Courage shows in face of death

As Dwayne Reid prepares to die from leukemia, he and his family are making every moment count

BY JOANNE SHUTTLEWORTH, MERCURY STAFF

GUELPH

Spend an hour with Dwayne and Maggie Reid and you’ll come away with a lesson in how to live life to the fullest.

Dwayne is 31. He has a rare and aggressive form of leukemia and has been told by his doctor it’s only a matter of weeks before he will die.

His face and feet are swollen from the medication he’s taking to fight an infection. His hair is almost gone from chemotherapy treatments.

He has a shunt in his chest to hook up an intravenous tube, and if he’s around other people he wears a surgical facemask.

The disease has destroyed his immune system, leaving him susceptible to whatever is going around.

Yet there’s no self-pity from either Dwayne or Maggie, and in the face of death the Guelph couple, now married nine years, are facing the challenge head on.

Words like ‘courage’, ‘strength,’ and ‘dignity’ leap to mind but they both shrug of these images of heroism.

“I'm holding up all right,” said Maggie matter-of-factly. “I’m sure I’ll have my time to fall apart. But not now. Now is for Dwayne and the kids.”

When Dwayne was diagnosed last January, the cancer was already entrenched.

Chemotherapy and a bone marrow transplant were not enough to put him in remission.

When doctors told the Reids in January of this year there was nothing more that could be done for Dwayne, the best advice they got was to go on vacation.

“My dream vacation was Disney World. I would have loved to watch the kids on the rides,” said Dwayne. The couple have three children, Amber 2, Keegan, 6 and Dylan, 8.

“Financially we were unable to do that. Then Dreams to Memories fell in our lap. They granted our wish.”

Dwayne was too ill to travel to Florida, so they opted for the Wheels Inn, in Chatham.

“It was excellent and we all had so much fun. The staff there really catered to us. They treated us like royalty," Dwayne explained. “I’m so grateful.”

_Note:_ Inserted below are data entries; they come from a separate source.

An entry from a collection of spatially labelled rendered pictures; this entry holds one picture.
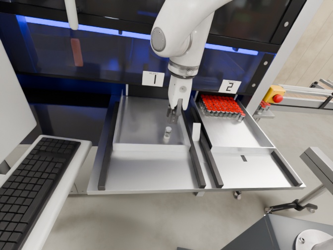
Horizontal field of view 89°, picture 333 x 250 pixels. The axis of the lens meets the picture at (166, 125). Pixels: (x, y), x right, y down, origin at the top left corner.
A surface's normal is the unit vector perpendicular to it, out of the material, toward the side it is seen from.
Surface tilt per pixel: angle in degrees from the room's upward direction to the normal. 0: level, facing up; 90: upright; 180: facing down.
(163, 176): 0
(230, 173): 0
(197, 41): 87
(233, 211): 0
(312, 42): 90
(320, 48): 90
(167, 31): 93
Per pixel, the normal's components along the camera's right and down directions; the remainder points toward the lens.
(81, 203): 0.16, -0.75
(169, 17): -0.66, 0.29
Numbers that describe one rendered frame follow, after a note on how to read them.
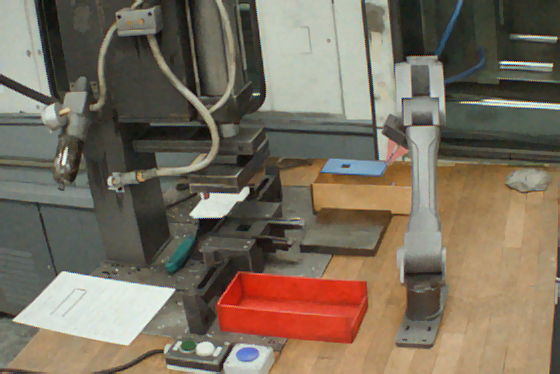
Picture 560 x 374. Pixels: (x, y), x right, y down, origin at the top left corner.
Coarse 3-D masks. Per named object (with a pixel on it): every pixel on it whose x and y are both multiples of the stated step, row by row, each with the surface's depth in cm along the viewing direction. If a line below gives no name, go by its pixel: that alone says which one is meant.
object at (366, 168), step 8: (336, 160) 191; (344, 160) 191; (352, 160) 190; (328, 168) 187; (336, 168) 187; (344, 168) 187; (352, 168) 186; (360, 168) 186; (368, 168) 186; (376, 168) 185; (384, 168) 181
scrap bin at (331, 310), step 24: (240, 288) 156; (264, 288) 155; (288, 288) 154; (312, 288) 152; (336, 288) 150; (360, 288) 149; (240, 312) 145; (264, 312) 143; (288, 312) 141; (312, 312) 150; (336, 312) 149; (360, 312) 145; (288, 336) 144; (312, 336) 142; (336, 336) 141
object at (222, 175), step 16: (160, 128) 168; (176, 128) 167; (192, 128) 166; (208, 128) 165; (224, 128) 158; (240, 128) 162; (256, 128) 161; (144, 144) 162; (160, 144) 161; (176, 144) 160; (192, 144) 159; (208, 144) 158; (224, 144) 157; (240, 144) 156; (256, 144) 157; (224, 160) 157; (240, 160) 158; (256, 160) 161; (192, 176) 154; (208, 176) 153; (224, 176) 152; (240, 176) 153; (208, 192) 155; (224, 192) 153

Maggie pulled out the photos she took on the weekend and tried in vain to keep them out of Amber’s grasp. SEE COURAGE: PAGE A2


Courage: Fort Erie couple help others see dreams fulfilled

CONTINUED FROM PAGE A1

With great understatement she turned to her daughter and said, “No honey. These are very special.”

That’s just the kind of reaction Ann and Bob Richardson hoped for when they founded Dreams to Memories in 1999.

Retired and blessed with good health and energy, the Fort Erie couple decided it was time to pay back some of the good fortune, they’d enjoyed in their lives.

“There are groups who grant wishes, for children,” explained Ann Richardson in a phone interview, “but as far as we could tell, there’s nothing for a young parent facing terminal illness.”

“We fill dreams and in the process we create memories for the surviving children.”

The foundation has granted wishes for 17 families since it started, and Richardson said as word spreads, so do requests.

The Reids were fortunate that their social worker at McMaster hospital in Hamilton had heard of the organization and helped bring the two together.

“We are very much in. the awareness business,” laughed Richardson.

“We need health professionals to be aware or us, we need donors to be aware of us too. And Bob and I are well aware we have to cover ourselves for scars.

“I feel like Mrs. Santa Claus though, it goes right through to your heart.”

Information about Dreams to Memories is available at the Web site: www.dreams2memories.org

Maggie said other groups have come to their aid as well.

The Guelph Storm hockey team heard about Dwayne and the fact that the boys love hockey, so they treated Dwayne and his sons to a hockey game, gave Dwayne a jersey with his name embroidered on the back and gave the boys signed hockey cards.

Barber Glass Company is raffling off tickets to see the Toronto Maple Leafs and will give the proceeds to Maggie.

“We don’t have life insurance,” said Maggie, who works as a dietary aid at the nursing home in Eden Mills.

“People have been really great. It’s amazing what an illness like this will do.”

As the couple prepares for the worst, they know they have also seen the best.

“God has helped us through this journey,” Maggie said.

“Even when (Dwayne) finally passes, I know he’ll be OK.”